:: Aim of the task ::
With the line containing "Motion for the" as the starting point, write out each line exactly through the final line of the listing, both ends included.

:: Given material ::
↓
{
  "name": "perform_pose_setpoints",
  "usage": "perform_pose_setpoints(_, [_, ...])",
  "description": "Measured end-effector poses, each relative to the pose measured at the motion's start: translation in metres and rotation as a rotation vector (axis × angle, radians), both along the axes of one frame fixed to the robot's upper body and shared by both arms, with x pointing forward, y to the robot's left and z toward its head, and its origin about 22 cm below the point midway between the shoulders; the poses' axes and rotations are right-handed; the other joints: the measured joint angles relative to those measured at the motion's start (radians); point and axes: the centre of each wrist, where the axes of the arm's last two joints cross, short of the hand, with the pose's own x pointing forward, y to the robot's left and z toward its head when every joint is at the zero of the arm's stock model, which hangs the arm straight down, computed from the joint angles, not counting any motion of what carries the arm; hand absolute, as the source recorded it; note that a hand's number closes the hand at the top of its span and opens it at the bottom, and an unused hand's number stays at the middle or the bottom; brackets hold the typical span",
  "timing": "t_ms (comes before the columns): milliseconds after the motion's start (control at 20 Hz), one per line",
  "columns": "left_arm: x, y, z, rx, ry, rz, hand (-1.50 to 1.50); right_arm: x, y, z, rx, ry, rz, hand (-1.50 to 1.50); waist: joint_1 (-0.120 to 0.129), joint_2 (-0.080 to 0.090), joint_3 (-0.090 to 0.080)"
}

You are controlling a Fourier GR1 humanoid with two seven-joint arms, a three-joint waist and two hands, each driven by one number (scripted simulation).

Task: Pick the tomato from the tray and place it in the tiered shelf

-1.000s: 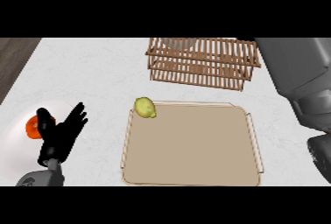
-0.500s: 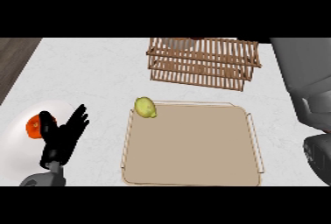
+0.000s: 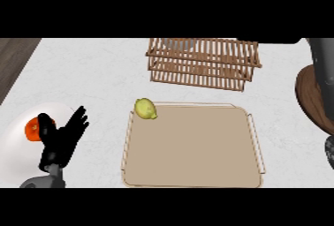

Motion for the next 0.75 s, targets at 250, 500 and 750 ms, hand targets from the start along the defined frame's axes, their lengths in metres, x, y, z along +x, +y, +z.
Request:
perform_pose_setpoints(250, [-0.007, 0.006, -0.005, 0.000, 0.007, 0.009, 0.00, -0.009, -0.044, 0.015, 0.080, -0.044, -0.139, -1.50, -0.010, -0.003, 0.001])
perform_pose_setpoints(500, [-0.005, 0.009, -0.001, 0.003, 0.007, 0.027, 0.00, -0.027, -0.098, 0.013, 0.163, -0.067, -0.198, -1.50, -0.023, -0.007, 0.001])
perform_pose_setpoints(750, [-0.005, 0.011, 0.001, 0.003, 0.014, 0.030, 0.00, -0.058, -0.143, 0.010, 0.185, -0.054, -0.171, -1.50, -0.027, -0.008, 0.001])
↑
:: Answer to the problem ::
Motion for the next 0.75 s, targets at 250, 500 and 750 ms, hand targets from the start along the defined frame's axes, their lengths in metres, x, y, z along +x, +y, +z.
Request:
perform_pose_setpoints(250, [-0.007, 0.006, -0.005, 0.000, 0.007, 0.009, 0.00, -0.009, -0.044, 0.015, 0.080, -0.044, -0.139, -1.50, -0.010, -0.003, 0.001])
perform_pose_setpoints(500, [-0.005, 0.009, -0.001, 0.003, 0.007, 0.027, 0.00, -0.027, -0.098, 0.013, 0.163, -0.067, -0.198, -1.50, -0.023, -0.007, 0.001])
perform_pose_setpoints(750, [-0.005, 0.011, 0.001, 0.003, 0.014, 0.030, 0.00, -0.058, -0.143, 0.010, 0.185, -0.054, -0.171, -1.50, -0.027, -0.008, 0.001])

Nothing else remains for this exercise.